Qualsiasi combustione, sia grande sia piccola, produce residui polverosi:
    questo vale per le centrali elettriche a gasolio, gli inceneritori, i
    cementifici, tutte le attività industriali, le auto, gli aerei, fino ad arrivare al
    fumo della sigaretta.
La differenza, però, sta nelle sostanze chimiche che le compongono, perché
    occorre sottolineare che i parametro PM (10 – 2,5) rappresentano una
    misura quantitativa, non qualitativa del particolato e che, dal punto di
    vista della composizione chimica, esistono diversi tipi di polveri.

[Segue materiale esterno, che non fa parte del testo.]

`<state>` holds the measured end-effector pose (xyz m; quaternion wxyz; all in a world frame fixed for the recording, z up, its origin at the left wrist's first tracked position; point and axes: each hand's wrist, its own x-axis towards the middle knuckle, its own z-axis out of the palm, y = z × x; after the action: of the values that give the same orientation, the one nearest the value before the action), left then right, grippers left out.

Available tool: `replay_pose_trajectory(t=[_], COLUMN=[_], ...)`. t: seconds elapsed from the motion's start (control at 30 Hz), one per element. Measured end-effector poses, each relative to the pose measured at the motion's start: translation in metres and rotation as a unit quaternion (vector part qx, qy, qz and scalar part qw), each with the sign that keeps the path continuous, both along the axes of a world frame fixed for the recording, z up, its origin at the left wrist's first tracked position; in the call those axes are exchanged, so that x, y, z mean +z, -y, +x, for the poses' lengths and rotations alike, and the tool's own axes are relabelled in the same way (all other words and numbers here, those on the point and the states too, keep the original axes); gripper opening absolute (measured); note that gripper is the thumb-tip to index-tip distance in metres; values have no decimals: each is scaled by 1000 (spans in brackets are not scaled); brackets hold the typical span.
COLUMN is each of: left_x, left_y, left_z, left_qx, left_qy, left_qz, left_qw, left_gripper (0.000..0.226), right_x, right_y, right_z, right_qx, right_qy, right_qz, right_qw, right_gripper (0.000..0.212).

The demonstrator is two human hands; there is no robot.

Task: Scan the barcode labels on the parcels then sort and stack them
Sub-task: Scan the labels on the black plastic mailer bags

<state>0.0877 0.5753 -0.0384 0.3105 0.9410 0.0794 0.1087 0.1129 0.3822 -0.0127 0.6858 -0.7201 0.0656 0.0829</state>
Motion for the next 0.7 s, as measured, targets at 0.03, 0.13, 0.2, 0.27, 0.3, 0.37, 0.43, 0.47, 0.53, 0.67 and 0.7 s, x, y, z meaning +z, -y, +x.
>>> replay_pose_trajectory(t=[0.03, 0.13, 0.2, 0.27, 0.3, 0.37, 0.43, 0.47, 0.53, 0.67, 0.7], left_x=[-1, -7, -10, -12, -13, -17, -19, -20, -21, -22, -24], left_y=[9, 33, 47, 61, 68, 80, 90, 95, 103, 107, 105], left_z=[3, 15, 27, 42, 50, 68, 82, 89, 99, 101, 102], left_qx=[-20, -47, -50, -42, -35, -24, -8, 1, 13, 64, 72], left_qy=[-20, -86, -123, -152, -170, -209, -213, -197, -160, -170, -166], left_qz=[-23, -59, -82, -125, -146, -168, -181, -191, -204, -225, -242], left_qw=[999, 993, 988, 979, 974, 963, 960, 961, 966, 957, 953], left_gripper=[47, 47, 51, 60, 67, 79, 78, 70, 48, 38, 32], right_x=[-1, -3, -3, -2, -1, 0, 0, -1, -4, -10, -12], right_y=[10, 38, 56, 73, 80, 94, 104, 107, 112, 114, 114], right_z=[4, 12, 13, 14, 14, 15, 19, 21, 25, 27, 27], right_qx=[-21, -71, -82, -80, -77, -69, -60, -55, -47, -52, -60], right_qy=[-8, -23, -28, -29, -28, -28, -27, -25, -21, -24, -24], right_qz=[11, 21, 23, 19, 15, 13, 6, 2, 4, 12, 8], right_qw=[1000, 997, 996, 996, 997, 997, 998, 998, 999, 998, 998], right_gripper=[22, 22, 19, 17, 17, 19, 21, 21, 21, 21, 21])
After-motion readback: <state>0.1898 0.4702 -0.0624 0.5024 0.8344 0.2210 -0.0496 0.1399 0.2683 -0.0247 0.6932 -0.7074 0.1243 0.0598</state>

Le polveri fini sospese in aria hanno certamente effetti diretti sulla salute
    umana, ma il grado di tossicità risulta diverso in relazione alla loro origine
    e composizione chimica.
La qualità del combustibile è determinante: è chiaro che nell'aria troveremo
    ciò che abbiamo messo nel focolare.
Gli elementi naturali (carbonio, idrogeno, ossigeno) costituenti il legno
    dell'albero li ritroveremo nell'aria completamente biodegradabili perché
    gli agenti atmosferici li ridurranno ad elementi chimici primari, così come
    avviene da milioni di anni. Diversamente accade se bruciamo sostanze o
    materiali di scarto derivanti da residui di lavorazioni,
    impermeabilizzazioni, verniciature: questi combustibili, prodotti da
    materiali artificialmente manipolati dall'uomo, producono polveri
    altamente inquinanti per l'uomo e per l'ecosistema.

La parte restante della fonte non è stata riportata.